Hartford-Davis, Robert. Suceurs de sang. 1971

Cela fait plusieurs jours que Richard Fountain, appelé à succéder un jour au Dr. Walter Goodrich – à la tête de l’université de Lancaster – aurait dû revenir de Grèce. Le jeune homme s’est rendu sur place pour mener à bien des recherches autour de certains rites anciens. Sa future fiancée Pénélope Goodrich, son élève Bob Kirby et un des ses anciens camarades, Tony Seymour, se rendent sur place afin de retrouver sa trace. Là, ils apprennent que Richard s’est acoquiné avec le fils d’un ministre et une certaine Chriseis. On suspecte leur petit groupe d’être mêlé à plusieurs crimes sanglants. Fuyant la police qui est à leur trousses, Chriseis et ceux qui l’accompagnent on pris la direction de l’île d’Hydra.

Suceurs de sang (en version originale : Blood Suckers) est un film à la production chaotique, comme le raconte Nicolas Stanzick en bonus du Bluray proposé par ESC. À l’origine le projet est une adaptation du roman Doctors Wear Scarlet (1960) de Simon Raven. Les États-Unis ont depuis plusieurs années ouvert la voie à un cinéma horrifique davantage connecté avec leur époque. Les Oiseaux (1963) de Hitchcock ont montré la direction, et même le film de vampire a suivi avec les deux Count Yorga (1970-1971) de Bob Kelljan, Blacula (1972) de William Crain ou encore Grave of the Vampire (1972, Bébé Vampire en VF) de John Hayes. Dans un premier temps, la Hammer a penché vers une sexualité plus prégnante (avec la trilogie Karnstein), avant de faire basculer elle-même  Dracula dans l’ère moderne avec Dracula 73 (Dracula A.D. 1972) d’Alan Gibson. Le récit de Doctors Wear Scarlet a pour lui d’aborder la figure du vampire comme une pathologie sexuelle, une direction qui opportune pour se distancier de l’héritage gothique du mythe.

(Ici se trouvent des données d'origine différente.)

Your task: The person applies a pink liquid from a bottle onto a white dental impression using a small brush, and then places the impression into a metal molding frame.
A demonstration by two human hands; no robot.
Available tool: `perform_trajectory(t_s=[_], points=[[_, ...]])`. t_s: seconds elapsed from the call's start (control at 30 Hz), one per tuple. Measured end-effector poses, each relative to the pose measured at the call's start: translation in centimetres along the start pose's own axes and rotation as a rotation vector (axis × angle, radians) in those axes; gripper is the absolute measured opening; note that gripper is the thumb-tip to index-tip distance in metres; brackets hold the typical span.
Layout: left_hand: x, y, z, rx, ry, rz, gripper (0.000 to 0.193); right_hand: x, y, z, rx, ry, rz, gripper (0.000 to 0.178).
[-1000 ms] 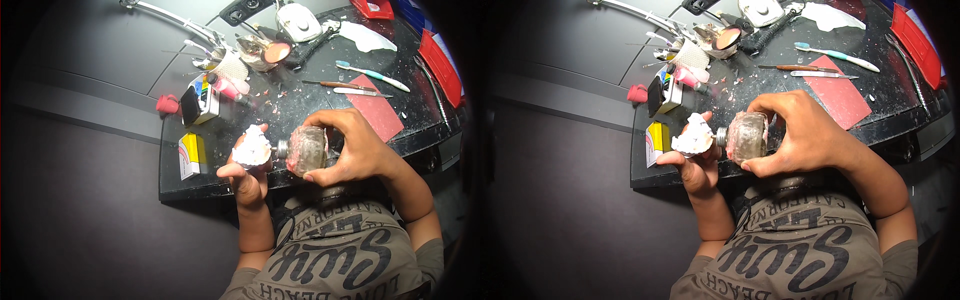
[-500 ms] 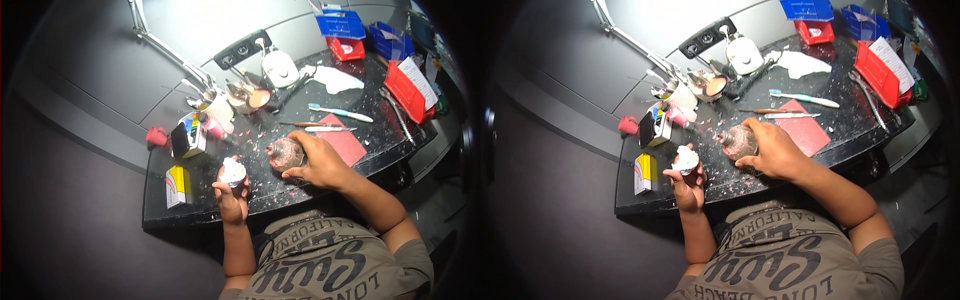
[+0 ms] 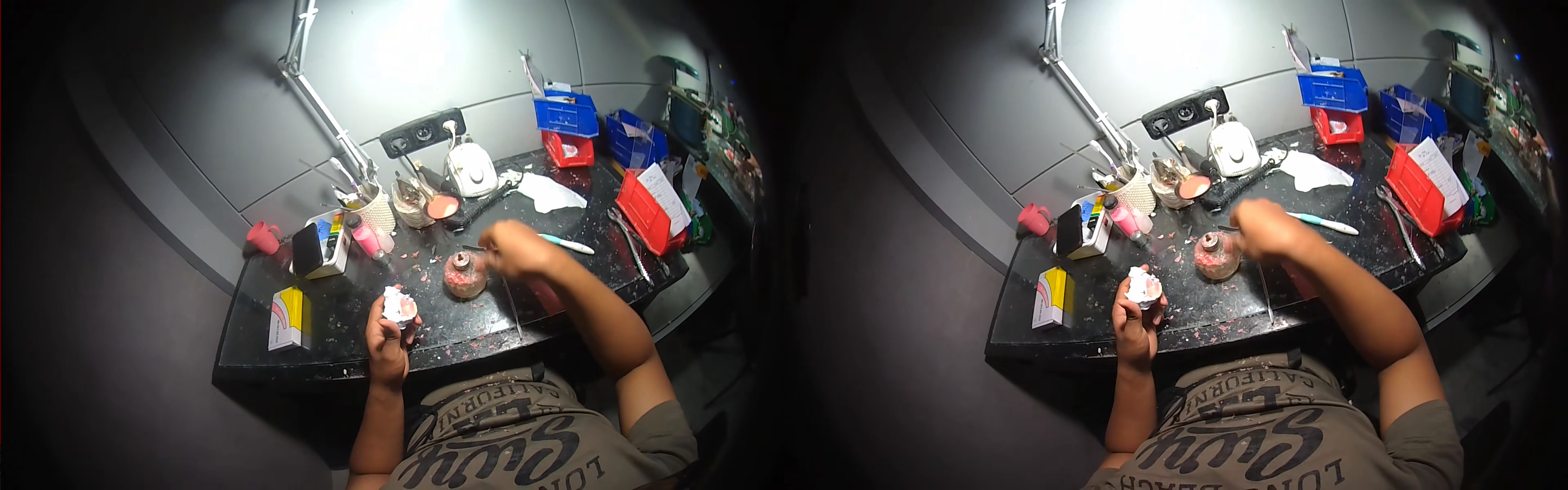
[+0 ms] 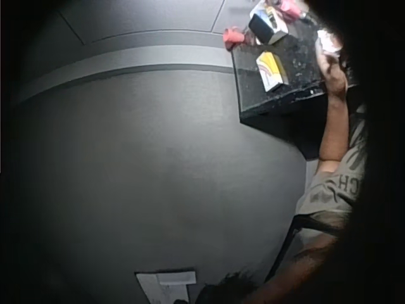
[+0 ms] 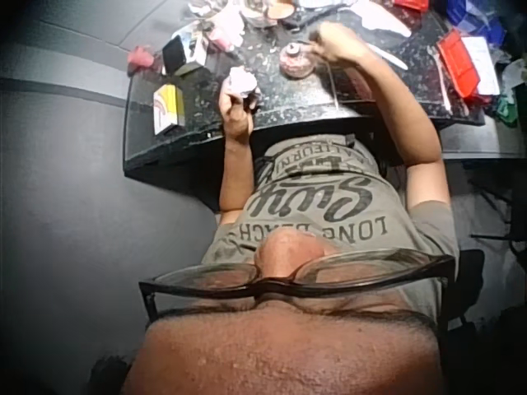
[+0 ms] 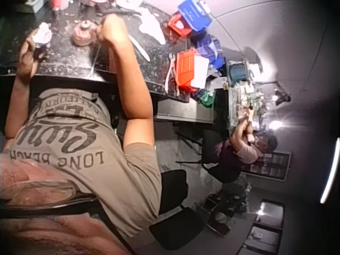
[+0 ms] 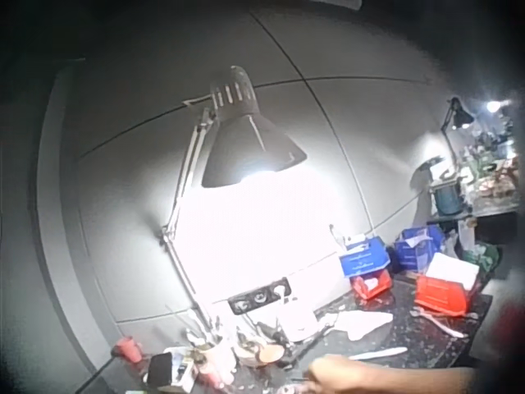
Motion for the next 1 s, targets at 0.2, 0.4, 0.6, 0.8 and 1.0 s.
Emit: perform_trajectory(t_s=[0.2, 0.4, 0.6, 0.8, 1.0], points=[[0.2, 0.0, 0.0, 0.033, -0.022, -0.014, 0.085, -1.6, 9.2, -2.2, -0.232, 0.274, 0.029, 0.031], [-0.7, -0.3, 0.1, 0.034, -0.056, -0.013, 0.091, -1.3, 10.0, -1.2, -0.202, 0.577, 0.073, 0.018], [-1.0, -0.4, 0.6, -0.007, -0.035, 0.010, 0.108, -0.2, 6.4, -2.1, -0.107, 0.550, 0.033, 0.017], [-1.1, -0.5, 0.8, -0.004, -0.008, 0.054, 0.111, -0.3, 4.1, -2.0, -0.022, 0.594, 0.005, 0.016], [-1.1, -0.8, 1.1, 0.010, 0.001, 0.107, 0.110, -3.3, 2.7, -3.3, -0.004, 0.618, 0.058, 0.032]])
Point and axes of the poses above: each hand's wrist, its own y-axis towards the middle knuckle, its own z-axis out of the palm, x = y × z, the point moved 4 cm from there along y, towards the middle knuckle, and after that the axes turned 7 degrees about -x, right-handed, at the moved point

Reste que la production compliquée du film – le réalisateur doit stopper faute d’argent, le producteur se chargeant sans son accord du montage et de la distribution, après quelques ajouts – aboutit à un long-métrage boiteux. Le projet se noie dans un psychédélisme boursouflé, plombé par des incohérences qui nuisent à l’ambition initiale. Pourquoi clore le film sur une scène de pieu enfoncé en plein cœur quand l’intérêt original du projet réside dans cette distanciation avec les poncifs du genre ? On pourrait aussi voir dans ce film une ambition d’amener la métaphore vampirique sur un autre terrain, celui du pouvoir. Car le vrai vampire de l’histoire, ne serait-ce pas le Dr Walter Goodrich, dont la main de fer pousse Fountain sous d’autres latitudes, pour tomber sous une influence encore plus néfaste ?

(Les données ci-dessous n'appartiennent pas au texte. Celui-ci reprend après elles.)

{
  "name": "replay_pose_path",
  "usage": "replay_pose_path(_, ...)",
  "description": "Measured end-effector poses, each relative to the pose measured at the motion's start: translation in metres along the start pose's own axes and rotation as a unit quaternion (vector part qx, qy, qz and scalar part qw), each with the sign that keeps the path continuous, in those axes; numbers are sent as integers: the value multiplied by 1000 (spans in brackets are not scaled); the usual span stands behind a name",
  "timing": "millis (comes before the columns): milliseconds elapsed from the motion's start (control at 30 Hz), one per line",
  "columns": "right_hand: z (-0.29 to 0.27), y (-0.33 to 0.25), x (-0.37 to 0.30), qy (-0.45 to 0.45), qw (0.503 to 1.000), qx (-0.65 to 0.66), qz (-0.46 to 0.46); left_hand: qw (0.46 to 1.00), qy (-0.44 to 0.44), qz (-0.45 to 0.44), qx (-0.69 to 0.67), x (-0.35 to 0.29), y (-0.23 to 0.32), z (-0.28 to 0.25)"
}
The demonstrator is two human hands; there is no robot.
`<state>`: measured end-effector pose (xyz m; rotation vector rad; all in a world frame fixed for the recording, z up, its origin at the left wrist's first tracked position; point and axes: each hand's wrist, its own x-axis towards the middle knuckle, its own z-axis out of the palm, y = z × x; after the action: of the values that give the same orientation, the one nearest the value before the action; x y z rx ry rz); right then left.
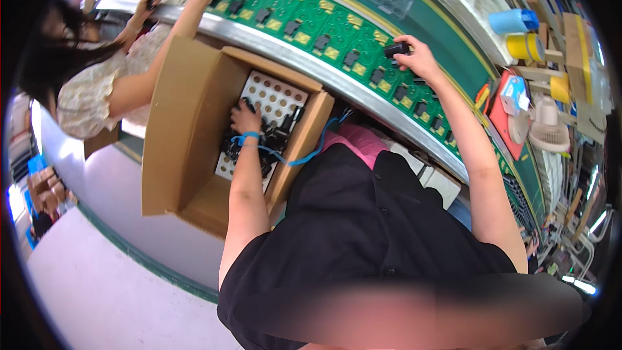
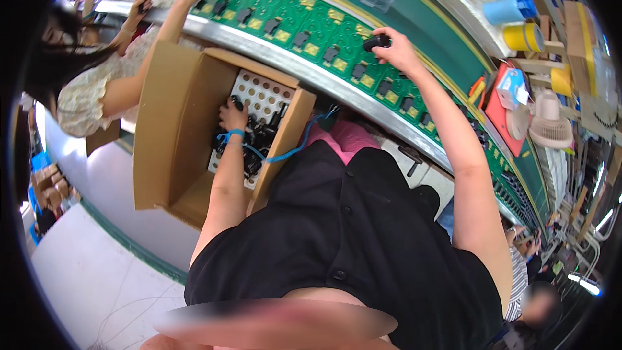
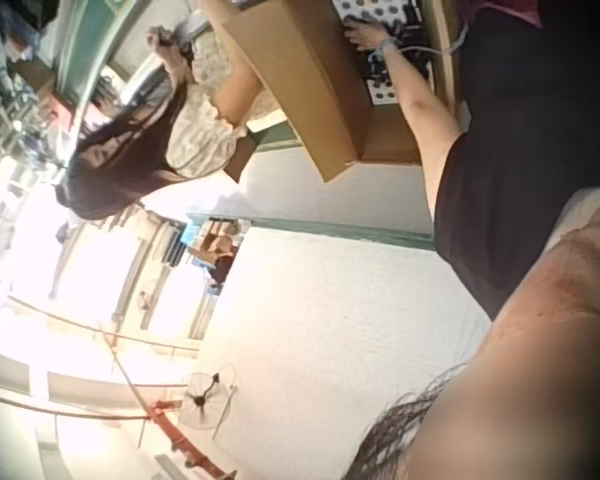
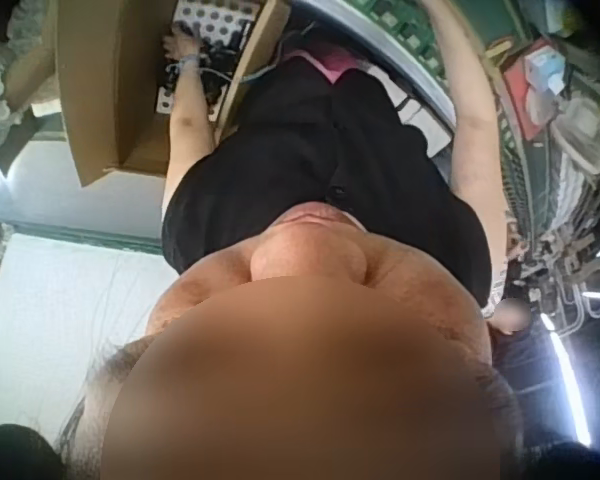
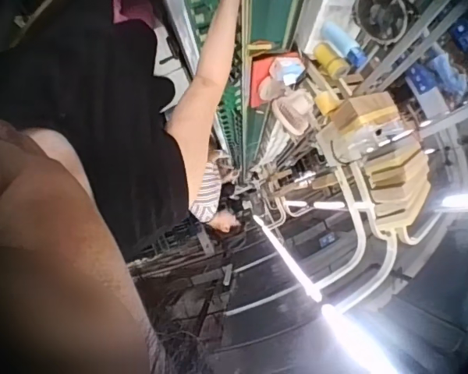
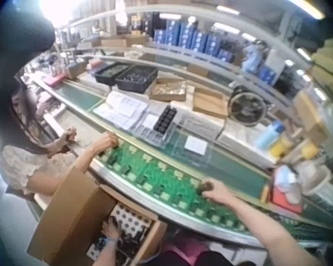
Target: Assemble electronic components onto a printed circuit board on a production line.
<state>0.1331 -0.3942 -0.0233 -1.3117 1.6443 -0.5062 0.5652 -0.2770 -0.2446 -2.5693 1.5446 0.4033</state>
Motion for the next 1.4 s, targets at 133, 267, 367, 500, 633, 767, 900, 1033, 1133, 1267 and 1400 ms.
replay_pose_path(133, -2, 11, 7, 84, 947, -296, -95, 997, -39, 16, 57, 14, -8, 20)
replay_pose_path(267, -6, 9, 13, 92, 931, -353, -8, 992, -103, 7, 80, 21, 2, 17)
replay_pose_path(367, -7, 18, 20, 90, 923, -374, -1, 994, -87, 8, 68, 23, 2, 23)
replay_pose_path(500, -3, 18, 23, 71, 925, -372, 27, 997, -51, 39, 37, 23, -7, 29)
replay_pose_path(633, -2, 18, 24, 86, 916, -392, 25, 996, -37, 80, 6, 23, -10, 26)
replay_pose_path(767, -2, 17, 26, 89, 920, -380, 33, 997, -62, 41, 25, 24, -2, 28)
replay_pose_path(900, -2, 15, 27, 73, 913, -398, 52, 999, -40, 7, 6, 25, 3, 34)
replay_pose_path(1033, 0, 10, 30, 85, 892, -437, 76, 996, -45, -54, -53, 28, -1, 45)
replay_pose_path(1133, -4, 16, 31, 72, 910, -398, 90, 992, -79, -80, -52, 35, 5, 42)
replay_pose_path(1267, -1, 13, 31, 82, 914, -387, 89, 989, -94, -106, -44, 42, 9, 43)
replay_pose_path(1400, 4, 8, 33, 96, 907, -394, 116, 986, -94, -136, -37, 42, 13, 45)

Sur une bonne partie de sa trame, le film paraît vouloir se distancier de l’influence du vampire gothique, Dracula en tête. S’il y a morsure et absorption de sang, on ne voit pas de créatures aux canines pointues : le meurtre se fait rituel. Chriseis pourrait laisser croire qu’elle dispose d’un pouvoir de suggestion, mais le psychédélisme ambiant offre une explication bien plus pragmatique : les drogues. Si certains dialogues et scènes oscillent entre psychologie et surnaturel, le final renoue avec les codes du genre. Et annihile toute tentation de faire un pas de côté avec la manière d’aborder le sujet. L’idée de faire de la Grèce le cadre du film – une idée qui vient du livre original – permet dans le même temps de renouer avec les origines du vampire.

Un film intéressant par son ambition, ses décors réels et sa lumière, mais dont la production contrariée gâche le potentiel. A noter dans les bonus de l’édition Blu-ray sortie chez ESC, une présentation du film par Nicolas Stanzick.